### Exercise prompt
Below are entries. Copy exactly the lines running from the line that holds "- The usual span stands behind a name" to the line that holds "around the red", with both ends included.

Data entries
[Start of Attachment]
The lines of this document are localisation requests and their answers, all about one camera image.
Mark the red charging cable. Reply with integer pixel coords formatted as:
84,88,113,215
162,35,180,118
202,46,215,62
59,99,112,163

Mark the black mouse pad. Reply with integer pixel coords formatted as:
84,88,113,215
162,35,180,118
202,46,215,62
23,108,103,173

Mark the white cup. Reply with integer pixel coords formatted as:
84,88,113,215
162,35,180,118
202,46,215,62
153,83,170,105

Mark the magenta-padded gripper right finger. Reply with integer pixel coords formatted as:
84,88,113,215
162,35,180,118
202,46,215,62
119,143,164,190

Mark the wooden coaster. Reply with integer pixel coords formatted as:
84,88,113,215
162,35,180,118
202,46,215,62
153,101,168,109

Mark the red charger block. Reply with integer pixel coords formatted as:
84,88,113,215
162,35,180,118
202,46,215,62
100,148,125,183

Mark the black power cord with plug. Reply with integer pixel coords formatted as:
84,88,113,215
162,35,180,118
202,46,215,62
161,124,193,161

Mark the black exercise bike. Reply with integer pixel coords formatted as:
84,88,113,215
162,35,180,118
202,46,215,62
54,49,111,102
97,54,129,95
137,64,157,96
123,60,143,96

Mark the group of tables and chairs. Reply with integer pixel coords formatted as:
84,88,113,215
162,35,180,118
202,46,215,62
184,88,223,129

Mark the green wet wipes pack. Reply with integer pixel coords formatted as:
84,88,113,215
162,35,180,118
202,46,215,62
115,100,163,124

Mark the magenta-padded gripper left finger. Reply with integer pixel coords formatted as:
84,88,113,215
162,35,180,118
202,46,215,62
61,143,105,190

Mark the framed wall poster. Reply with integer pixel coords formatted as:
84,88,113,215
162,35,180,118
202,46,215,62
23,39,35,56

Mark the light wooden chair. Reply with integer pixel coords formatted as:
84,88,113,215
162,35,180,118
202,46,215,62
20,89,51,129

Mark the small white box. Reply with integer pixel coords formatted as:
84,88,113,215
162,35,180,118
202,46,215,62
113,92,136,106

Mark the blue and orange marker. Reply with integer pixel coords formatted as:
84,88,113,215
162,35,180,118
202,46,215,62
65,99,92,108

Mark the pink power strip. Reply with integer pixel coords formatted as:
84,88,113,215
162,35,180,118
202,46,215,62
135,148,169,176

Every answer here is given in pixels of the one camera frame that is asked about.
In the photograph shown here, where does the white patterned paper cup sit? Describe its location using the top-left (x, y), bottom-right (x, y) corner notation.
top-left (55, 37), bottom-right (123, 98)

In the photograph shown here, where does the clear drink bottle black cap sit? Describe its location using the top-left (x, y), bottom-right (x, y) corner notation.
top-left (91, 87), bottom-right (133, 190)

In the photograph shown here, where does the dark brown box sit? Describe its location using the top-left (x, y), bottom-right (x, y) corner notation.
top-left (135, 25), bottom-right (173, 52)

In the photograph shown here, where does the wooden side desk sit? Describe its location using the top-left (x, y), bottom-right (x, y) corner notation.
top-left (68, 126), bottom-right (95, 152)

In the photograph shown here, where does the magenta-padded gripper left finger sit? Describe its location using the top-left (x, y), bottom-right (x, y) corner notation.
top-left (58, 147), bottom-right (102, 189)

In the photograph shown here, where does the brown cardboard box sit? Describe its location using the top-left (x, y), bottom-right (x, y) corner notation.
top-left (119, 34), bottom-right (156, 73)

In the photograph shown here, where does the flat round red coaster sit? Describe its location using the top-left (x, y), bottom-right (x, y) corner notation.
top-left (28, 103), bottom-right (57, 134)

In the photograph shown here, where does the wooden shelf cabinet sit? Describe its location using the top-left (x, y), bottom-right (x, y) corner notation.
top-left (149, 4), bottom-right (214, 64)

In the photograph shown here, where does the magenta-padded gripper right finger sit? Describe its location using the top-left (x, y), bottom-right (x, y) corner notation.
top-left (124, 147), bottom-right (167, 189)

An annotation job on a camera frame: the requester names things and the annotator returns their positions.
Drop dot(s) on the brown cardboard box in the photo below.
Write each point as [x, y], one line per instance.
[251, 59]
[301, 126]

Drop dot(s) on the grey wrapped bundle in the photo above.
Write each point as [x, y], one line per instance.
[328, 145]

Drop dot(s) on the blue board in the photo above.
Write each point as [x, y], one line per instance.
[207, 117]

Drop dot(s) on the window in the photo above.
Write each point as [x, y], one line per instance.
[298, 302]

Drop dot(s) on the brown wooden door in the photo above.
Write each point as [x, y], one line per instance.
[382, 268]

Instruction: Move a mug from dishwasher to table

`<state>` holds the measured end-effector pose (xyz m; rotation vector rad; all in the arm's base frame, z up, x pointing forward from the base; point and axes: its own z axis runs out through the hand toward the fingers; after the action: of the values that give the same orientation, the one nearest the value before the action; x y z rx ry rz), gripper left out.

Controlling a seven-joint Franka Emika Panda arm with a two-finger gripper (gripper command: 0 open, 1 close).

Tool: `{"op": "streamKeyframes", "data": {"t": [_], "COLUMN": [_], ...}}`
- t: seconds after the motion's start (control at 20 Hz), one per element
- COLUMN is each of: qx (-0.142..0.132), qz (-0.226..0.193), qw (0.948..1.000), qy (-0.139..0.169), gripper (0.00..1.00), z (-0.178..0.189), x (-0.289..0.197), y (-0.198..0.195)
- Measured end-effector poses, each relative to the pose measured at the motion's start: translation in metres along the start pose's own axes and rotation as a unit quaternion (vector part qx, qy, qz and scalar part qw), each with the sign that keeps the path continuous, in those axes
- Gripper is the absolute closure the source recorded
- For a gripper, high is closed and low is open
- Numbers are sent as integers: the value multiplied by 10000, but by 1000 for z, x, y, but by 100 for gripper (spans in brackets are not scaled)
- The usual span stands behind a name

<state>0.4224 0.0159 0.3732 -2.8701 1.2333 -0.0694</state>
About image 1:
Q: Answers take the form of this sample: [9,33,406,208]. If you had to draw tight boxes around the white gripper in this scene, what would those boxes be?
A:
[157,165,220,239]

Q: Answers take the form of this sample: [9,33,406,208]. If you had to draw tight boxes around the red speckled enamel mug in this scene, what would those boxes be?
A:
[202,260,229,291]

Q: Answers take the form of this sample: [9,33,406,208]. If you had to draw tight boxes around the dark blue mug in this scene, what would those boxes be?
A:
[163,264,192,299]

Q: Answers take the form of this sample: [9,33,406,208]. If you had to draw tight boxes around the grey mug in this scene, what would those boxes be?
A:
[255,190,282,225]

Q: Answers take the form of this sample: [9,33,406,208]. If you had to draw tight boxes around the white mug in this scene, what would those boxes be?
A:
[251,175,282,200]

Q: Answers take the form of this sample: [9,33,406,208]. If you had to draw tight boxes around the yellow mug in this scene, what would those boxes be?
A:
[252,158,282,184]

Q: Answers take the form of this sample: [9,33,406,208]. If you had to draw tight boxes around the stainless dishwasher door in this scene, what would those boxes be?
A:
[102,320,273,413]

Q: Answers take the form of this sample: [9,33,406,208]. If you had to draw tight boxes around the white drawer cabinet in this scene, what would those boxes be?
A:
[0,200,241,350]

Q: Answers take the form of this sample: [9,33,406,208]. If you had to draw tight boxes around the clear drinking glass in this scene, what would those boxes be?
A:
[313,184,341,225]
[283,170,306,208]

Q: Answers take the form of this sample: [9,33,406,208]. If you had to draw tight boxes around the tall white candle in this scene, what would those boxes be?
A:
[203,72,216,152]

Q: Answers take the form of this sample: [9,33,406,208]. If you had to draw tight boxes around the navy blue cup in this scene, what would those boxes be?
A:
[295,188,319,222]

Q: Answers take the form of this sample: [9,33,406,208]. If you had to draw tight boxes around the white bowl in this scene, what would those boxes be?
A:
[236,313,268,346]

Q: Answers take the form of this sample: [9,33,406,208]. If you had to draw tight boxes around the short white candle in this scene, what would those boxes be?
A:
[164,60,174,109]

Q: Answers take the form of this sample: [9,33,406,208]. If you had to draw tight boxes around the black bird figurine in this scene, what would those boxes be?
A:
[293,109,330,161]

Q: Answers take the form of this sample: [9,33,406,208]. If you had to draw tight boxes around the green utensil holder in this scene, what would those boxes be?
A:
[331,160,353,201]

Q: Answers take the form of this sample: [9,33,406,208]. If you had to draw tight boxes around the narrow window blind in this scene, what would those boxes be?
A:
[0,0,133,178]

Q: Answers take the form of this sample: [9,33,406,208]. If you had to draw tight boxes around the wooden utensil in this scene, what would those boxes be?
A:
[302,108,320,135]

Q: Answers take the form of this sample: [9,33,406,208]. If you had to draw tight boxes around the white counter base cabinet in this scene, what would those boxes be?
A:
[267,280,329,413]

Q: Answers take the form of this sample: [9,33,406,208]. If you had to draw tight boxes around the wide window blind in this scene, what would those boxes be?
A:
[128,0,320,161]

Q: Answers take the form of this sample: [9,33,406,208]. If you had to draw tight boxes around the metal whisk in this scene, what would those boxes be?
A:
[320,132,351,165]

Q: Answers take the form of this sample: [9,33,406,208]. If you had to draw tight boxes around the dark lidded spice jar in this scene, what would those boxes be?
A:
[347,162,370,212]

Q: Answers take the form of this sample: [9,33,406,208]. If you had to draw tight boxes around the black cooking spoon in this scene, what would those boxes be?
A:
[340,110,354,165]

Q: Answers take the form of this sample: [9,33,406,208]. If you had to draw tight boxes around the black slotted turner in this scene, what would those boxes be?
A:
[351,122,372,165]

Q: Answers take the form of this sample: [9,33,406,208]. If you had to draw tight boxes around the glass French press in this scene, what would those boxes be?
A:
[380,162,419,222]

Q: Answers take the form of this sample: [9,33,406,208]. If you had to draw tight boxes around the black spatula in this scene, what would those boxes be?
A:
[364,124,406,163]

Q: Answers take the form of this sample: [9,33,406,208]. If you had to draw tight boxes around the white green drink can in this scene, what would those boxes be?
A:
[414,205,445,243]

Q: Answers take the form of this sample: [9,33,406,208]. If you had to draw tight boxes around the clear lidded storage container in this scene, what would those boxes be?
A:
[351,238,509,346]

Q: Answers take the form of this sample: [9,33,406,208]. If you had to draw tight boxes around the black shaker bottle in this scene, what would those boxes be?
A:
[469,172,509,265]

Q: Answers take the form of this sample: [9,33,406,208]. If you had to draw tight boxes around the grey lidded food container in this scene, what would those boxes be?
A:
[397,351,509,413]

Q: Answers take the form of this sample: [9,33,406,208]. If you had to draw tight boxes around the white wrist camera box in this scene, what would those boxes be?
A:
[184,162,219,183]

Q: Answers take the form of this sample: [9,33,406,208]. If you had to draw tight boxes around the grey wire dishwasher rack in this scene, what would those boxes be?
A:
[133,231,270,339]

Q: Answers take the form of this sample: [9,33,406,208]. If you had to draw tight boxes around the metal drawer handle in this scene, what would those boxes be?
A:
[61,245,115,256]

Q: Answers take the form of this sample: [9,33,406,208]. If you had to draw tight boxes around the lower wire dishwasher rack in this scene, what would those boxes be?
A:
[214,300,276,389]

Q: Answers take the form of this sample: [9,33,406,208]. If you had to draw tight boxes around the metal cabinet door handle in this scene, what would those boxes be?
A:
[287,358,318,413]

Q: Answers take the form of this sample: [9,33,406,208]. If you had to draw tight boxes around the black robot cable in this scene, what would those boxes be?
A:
[End of Attachment]
### Exercise answer
- The usual span stands behind a name

<state>0.4224 0.0159 0.3732 -2.8701 1.2333 -0.0694</state>
About image 1:
Q: Answers take the form of this sample: [9,33,406,208]. If you had to draw tight boxes around the white gripper in this scene, what would those boxes be?
A:
[157,165,220,239]

Q: Answers take the form of this sample: [9,33,406,208]. If you had to draw tight boxes around the red speckled enamel mug in this scene, what would those boxes be?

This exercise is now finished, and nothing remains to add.